= Input data =
********************
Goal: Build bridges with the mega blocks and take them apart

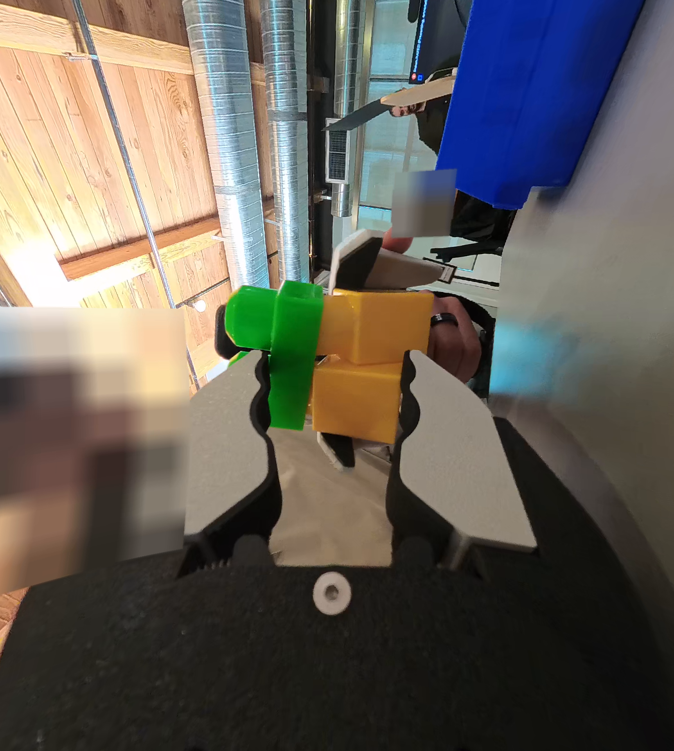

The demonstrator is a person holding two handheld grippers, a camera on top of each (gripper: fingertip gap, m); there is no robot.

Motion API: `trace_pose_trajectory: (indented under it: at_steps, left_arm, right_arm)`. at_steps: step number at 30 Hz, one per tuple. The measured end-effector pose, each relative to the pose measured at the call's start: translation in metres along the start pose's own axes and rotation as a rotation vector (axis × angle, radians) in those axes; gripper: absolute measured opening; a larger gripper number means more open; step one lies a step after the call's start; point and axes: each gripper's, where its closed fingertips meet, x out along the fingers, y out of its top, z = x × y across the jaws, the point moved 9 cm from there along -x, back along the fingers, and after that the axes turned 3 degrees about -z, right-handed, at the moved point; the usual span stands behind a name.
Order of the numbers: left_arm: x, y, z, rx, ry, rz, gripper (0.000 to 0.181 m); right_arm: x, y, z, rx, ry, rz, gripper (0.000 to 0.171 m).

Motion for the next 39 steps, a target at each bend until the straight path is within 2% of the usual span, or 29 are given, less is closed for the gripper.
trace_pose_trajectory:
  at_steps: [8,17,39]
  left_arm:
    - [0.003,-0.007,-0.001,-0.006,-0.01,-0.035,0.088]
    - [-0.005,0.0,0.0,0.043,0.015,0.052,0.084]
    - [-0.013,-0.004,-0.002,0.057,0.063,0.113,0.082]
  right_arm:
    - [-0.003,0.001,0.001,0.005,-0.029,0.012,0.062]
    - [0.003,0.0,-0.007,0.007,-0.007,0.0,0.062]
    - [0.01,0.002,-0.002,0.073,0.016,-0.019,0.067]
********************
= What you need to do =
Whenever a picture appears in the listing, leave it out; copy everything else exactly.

= Task solution =
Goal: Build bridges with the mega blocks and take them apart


The demonstrator is a person holding two handheld grippers, a camera on top of each (gripper: fingertip gap, m); there is no robot.

Motion API: `trace_pose_trajectory: (indented under it: at_steps, left_arm, right_arm)`. at_steps: step number at 30 Hz, one per tuple. The measured end-effector pose, each relative to the pose measured at the call's start: translation in metres along the start pose's own axes and rotation as a rotation vector (axis × angle, radians) in those axes; gripper: absolute measured opening; a larger gripper number means more open; step one lies a step after the call's start; point and axes: each gripper's, where its closed fingertips meet, x out along the fingers, y out of its top, z = x × y across the jaws, the point moved 9 cm from there along -x, back along the fingers, and after that the axes turned 3 degrees about -z, right-handed, at the moved point; the usual span stands behind a name.
Order of the numbers: left_arm: x, y, z, rx, ry, rz, gripper (0.000 to 0.181 m); right_arm: x, y, z, rx, ry, rz, gripper (0.000 to 0.171 m).

Motion for the next 39 steps, a target at each bend until the straight path is within 2% of the usual span, or 29 are given, less is closed for the gripper.
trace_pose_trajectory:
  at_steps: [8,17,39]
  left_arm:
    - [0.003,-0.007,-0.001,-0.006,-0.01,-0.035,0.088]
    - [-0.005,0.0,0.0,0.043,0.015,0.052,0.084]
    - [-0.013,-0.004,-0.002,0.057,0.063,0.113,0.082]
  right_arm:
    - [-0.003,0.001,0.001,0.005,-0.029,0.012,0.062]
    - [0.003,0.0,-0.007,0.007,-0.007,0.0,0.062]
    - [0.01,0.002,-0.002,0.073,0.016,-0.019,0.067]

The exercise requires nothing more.